Add the option of using 1:4/4:1 tx_size+sb_type

Change-Id: I96e5ff72caee8935efb7535afa3a534175bc425c
diff --git a/av1/encoder/bitstream.c b/av1/encoder/bitstream.c
index 550afde..8656b28 100644
--- a/av1/encoder/bitstream.c
+++ b/av1/encoder/bitstream.c
@@ -279,8 +279,8 @@
     // TODO(yuec): set correct txfm partition update for qttx
   } else {
     const TX_SIZE sub_txs = sub_tx_size_map[tx_size];
-    const int bsl = tx_size_wide_unit[sub_txs];
-    int i;
+    const int bsw = tx_size_wide_unit[sub_txs];
+    const int bsh = tx_size_high_unit[sub_txs];
 
 #if CONFIG_NEW_MULTISYMBOL
     aom_write_symbol(w, 1, ec_ctx->txfm_partition_cdf[ctx], 2);
@@ -294,13 +294,14 @@
       return;
     }
 
-    assert(bsl > 0);
-    for (i = 0; i < 4; ++i) {
-      int offsetr = blk_row + (i >> 1) * bsl;
-      int offsetc = blk_col + (i & 0x01) * bsl;
-      write_tx_size_vartx(cm, xd, mbmi, sub_txs, depth + 1, offsetr, offsetc,
-                          w);
-    }
+    assert(bsw > 0 && bsh > 0);
+    for (int row = 0; row < tx_size_high_unit[tx_size]; row += bsh)

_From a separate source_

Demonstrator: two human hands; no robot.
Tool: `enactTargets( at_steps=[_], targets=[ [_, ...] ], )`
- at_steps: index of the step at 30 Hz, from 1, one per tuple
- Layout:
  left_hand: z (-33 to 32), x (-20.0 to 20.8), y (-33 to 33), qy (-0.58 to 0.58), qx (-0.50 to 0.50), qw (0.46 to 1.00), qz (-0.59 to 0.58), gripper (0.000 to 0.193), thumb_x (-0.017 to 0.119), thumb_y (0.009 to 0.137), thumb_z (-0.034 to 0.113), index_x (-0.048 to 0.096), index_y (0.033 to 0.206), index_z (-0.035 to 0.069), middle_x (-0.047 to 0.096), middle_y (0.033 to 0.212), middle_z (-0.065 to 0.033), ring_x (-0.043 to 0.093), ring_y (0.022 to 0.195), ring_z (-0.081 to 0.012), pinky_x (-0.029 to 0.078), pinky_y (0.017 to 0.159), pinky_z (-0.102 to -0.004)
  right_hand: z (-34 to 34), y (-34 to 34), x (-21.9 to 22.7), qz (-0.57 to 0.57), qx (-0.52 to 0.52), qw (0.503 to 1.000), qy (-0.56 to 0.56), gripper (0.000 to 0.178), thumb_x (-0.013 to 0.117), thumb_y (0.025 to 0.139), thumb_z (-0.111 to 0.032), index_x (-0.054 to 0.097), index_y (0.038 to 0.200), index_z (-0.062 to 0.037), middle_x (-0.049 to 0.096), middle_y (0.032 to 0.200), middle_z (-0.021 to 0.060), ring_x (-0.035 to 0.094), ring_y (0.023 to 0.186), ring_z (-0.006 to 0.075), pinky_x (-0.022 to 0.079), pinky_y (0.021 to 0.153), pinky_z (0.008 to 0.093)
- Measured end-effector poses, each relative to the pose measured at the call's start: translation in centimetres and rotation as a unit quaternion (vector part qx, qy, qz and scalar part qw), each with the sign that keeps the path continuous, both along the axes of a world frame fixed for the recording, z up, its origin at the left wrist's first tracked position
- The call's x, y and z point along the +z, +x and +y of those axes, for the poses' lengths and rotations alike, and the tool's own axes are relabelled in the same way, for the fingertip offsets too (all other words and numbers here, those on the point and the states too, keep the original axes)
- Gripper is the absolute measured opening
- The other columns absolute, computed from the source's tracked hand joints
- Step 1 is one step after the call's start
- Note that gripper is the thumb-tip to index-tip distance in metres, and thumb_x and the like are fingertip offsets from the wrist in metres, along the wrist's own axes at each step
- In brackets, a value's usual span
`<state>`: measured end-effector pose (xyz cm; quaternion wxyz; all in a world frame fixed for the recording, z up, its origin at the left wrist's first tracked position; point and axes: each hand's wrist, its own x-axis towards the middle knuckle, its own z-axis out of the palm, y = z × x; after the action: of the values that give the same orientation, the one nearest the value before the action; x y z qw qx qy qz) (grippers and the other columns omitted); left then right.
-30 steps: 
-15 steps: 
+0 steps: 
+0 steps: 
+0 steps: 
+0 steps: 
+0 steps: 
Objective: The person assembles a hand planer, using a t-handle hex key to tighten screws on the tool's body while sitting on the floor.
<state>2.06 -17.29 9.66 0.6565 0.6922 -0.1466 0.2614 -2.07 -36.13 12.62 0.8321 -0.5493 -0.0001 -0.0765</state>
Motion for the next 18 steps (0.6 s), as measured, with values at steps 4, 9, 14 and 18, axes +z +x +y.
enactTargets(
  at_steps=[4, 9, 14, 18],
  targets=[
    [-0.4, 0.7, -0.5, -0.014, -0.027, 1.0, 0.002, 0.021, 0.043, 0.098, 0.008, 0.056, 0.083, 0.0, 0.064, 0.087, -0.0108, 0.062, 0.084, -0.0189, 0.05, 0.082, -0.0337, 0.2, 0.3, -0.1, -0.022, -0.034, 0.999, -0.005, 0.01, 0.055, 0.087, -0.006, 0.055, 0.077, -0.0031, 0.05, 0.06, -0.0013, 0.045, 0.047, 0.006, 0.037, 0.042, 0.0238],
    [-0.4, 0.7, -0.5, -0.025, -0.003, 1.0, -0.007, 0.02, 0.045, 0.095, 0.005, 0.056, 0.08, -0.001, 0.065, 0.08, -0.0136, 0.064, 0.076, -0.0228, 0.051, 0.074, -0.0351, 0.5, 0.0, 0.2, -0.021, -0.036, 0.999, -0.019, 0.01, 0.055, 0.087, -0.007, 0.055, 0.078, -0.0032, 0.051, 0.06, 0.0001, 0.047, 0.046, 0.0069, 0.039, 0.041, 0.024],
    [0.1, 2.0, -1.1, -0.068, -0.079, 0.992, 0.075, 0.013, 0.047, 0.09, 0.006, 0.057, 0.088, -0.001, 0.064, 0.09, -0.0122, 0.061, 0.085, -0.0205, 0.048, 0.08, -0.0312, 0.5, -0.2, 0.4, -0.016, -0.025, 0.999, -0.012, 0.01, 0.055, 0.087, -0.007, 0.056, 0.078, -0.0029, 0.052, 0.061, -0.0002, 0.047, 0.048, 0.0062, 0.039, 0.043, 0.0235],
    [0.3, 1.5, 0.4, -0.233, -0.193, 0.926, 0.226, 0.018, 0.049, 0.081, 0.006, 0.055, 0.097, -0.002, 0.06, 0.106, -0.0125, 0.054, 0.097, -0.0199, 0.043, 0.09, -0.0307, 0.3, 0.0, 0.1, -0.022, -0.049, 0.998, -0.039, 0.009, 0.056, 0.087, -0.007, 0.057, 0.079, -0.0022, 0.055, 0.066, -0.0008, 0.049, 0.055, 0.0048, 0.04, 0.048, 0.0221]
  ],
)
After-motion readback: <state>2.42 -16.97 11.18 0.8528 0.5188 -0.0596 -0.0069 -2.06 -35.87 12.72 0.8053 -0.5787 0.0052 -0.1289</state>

+      for (int col = 0; col < tx_size_wide_unit[tx_size]; col += bsw) {
+        int offsetr = blk_row + row;
+        int offsetc = blk_col + col;
+        write_tx_size_vartx(cm, xd, mbmi, sub_txs, depth + 1, offsetr, offsetc,
+                            w);
+      }
   }
 }
 
@@ -654,21 +655,24 @@
 #endif
   } else {
     const TX_SIZE sub_txs = sub_tx_size_map[tx_size];
-    const int bsl = tx_size_wide_unit[sub_txs];
-    int i;
+    const int bsw = tx_size_wide_unit[sub_txs];
+    const int bsh = tx_size_high_unit[sub_txs];
 
-    assert(bsl > 0);
+    assert(bsw > 0 && bsh > 0);
 
-    for (i = 0; i < 4; ++i) {
-      const int offsetr = blk_row + (i >> 1) * bsl;
-      const int offsetc = blk_col + (i & 0x01) * bsl;
-      const int step = tx_size_wide_unit[sub_txs] * tx_size_high_unit[sub_txs];
+    for (int r = 0; r < tx_size_high_unit[tx_size]; r += bsh) {
+      for (int c = 0; c < tx_size_wide_unit[tx_size]; c += bsw) {
+        const int offsetr = blk_row + r;
+        const int offsetc = blk_col + c;
+        const int step = bsh * bsw;
 
-      if (offsetr >= max_blocks_high || offsetc >= max_blocks_wide) continue;
+        if (offsetr >= max_blocks_high || offsetc >= max_blocks_wide) continue;
 
-      pack_txb_tokens(w, cm, x, tp, tok_end, xd, mbmi, plane, plane_bsize,
-                      bit_depth, block, offsetr, offsetc, sub_txs, token_stats);
-      block += step;
+        pack_txb_tokens(w, cm, x, tp, tok_end, xd, mbmi, plane, plane_bsize,
+                        bit_depth, block, offsetr, offsetc, sub_txs,
+                        token_stats);
+        block += step;
+      }
     }
   }
 }
@@ -716,31 +720,23 @@
 #else
     const TX_SIZE sub_txs = sub_tx_size_map[tx_size];
 #endif
-    const int bsl = tx_size_wide_unit[sub_txs];
-    int i;
+    const int bsw = tx_size_wide_unit[sub_txs];
+    const int bsh = tx_size_high_unit[sub_txs];
 
-    assert(bsl > 0);
+    assert(bsw > 0 && bsh > 0);
 
-    for (i = 0; i < 4; ++i) {
-#if CONFIG_RECT_TX_EXT
-      int is_wide_tx = tx_size_wide_unit[sub_txs] > tx_size_high_unit[sub_txs];
-      const int offsetr =
-          is_qttx ? (is_wide_tx ? i * tx_size_high_unit[sub_txs] : 0)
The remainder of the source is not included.